Reputation: 1428
I currently have a Pandas column, on each row of the column there are multiple values. I would like to obtain a set of unique values in the whole column. For example:
From:
+-------------------------------------------+
| Column |
+-------------------------------------------+
| 300000,50000,500000,100000,1000000,200000 |
| 100000,1000000,200000,300000,50000,500000 |
| ... |
+-------------------------------------------+
To:
+--------+
| Column |
+--------+
| 50000 |
| 100000 |
| 200000 |
| 300000 |
| ... |
+--------+
Thank you very much
Upvotes: 0
Views: 82
Reputation: 4215
This:
>>> data = {'column' : ["300000,50000,500000,100000,1000000,200000","100000,1000000,200000,300000,50000,500000"]}
>>> df = pd.DataFrame(data)
>>> df.column.str.split(',').explode().astype(int).drop_duplicates().sort_values(ascending=True)
Outputs:
column
0 50000
1 100000
2 200000
3 300000
4 500000
5 1000000
Upvotes: 3
Reputation: 862511
Pure pandas solution should be slowier, if large data - idea is create Series by split
and stack
, remove duplicated, convert to integers and sorting:
df = (df['Column'].str.split(',', expand=True)
.stack()
.drop_duplicates()
.astype(int)
.sort_values()
.reset_index(drop=True)
.to_frame('col'))
print (df)
col
0 50000
1 100000
2 200000
3 300000
4 500000
5 1000000
Or use set comprehension with flatten splitted lists, convert to integers, sorted and last pass to Dataframe - solution should be faster in large DataFrame:
#solution working if no missing values, no Nones
L = sorted(set([int(y) for x in df['Column'] for y in x.split(',')]))

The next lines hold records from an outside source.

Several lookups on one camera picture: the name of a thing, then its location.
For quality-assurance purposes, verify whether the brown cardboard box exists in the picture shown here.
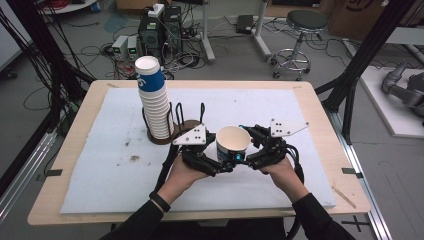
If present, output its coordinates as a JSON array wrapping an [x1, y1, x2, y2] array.
[[327, 0, 418, 42]]

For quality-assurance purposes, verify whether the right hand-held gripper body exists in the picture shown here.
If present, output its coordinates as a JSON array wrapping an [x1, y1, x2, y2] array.
[[247, 118, 310, 171]]

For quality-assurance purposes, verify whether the aluminium rail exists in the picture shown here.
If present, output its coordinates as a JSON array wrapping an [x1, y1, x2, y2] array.
[[327, 109, 395, 240], [0, 129, 58, 222]]

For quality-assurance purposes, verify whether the blue and white paper cup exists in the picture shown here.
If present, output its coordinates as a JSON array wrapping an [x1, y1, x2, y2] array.
[[215, 125, 252, 165]]

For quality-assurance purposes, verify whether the black box on floor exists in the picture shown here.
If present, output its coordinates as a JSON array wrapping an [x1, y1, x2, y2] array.
[[235, 14, 255, 35]]

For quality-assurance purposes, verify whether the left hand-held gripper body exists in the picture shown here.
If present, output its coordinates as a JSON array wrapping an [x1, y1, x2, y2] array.
[[171, 123, 218, 177]]

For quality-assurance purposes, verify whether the white power strip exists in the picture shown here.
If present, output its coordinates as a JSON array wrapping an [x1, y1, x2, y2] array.
[[147, 3, 166, 19]]

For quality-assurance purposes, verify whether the person's left hand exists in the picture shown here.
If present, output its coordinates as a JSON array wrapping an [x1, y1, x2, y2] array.
[[156, 154, 210, 205]]

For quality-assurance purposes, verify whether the brown tape strip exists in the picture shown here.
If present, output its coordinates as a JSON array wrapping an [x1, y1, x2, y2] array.
[[332, 187, 358, 210]]

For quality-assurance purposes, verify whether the grey power supply box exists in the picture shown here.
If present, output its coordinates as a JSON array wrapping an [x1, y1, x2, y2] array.
[[111, 34, 130, 62], [127, 35, 140, 56]]

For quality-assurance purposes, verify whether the person's right hand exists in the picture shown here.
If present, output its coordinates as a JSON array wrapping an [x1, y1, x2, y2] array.
[[259, 159, 310, 204]]

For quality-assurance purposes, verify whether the black wristband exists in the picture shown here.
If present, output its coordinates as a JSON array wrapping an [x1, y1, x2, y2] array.
[[148, 190, 172, 214]]

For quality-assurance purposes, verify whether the black round stool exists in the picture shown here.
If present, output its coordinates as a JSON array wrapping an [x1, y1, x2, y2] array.
[[270, 9, 330, 82]]

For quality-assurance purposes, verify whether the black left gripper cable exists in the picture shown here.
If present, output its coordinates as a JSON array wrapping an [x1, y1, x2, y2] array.
[[154, 143, 180, 195]]

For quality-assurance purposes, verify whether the white platform board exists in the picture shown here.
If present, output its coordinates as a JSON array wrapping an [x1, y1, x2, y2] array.
[[359, 64, 424, 140]]

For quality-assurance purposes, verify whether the brown cup holder wire rack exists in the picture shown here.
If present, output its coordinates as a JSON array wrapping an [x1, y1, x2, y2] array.
[[141, 101, 208, 146]]

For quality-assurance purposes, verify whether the black computer tower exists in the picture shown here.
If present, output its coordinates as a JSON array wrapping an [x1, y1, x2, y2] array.
[[137, 13, 165, 58], [162, 5, 184, 55]]

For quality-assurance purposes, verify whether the stack of white paper cups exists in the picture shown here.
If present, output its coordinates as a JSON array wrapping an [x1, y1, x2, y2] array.
[[134, 55, 175, 141]]

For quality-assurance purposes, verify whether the white round table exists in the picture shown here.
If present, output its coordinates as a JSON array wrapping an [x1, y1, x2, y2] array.
[[39, 0, 98, 15]]

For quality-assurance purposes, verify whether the tangle of floor cables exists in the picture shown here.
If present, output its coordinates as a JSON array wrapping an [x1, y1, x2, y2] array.
[[76, 6, 241, 81]]

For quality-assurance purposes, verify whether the white metal desk leg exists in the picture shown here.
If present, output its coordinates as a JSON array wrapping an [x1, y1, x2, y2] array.
[[199, 0, 217, 65], [252, 0, 273, 62]]

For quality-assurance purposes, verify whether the white foam mat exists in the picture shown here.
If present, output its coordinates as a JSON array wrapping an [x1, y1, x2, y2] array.
[[59, 87, 337, 215]]

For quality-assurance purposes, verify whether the black frame post with cables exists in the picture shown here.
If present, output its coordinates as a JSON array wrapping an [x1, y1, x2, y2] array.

#solution1 (working with NaN)s
L = sorted(set([int(y) for x in df['Column'] if x == x for y in x.split(',')]))
#solution2 (working with None)s
L = sorted(set([int(y) for x in df['Column'] if x != None for y in x.split(',')]))
#solution3 (working with NaN, None)s
L = sorted(set([int(y) for x in df['Column'] if pd.notna(x) for y in x.split(',')]))
df = pd.DataFrame({'col':L})
print (df)
col
0 50000
1 100000
2 200000
3 300000
4 500000
5 1000000
Upvotes: 1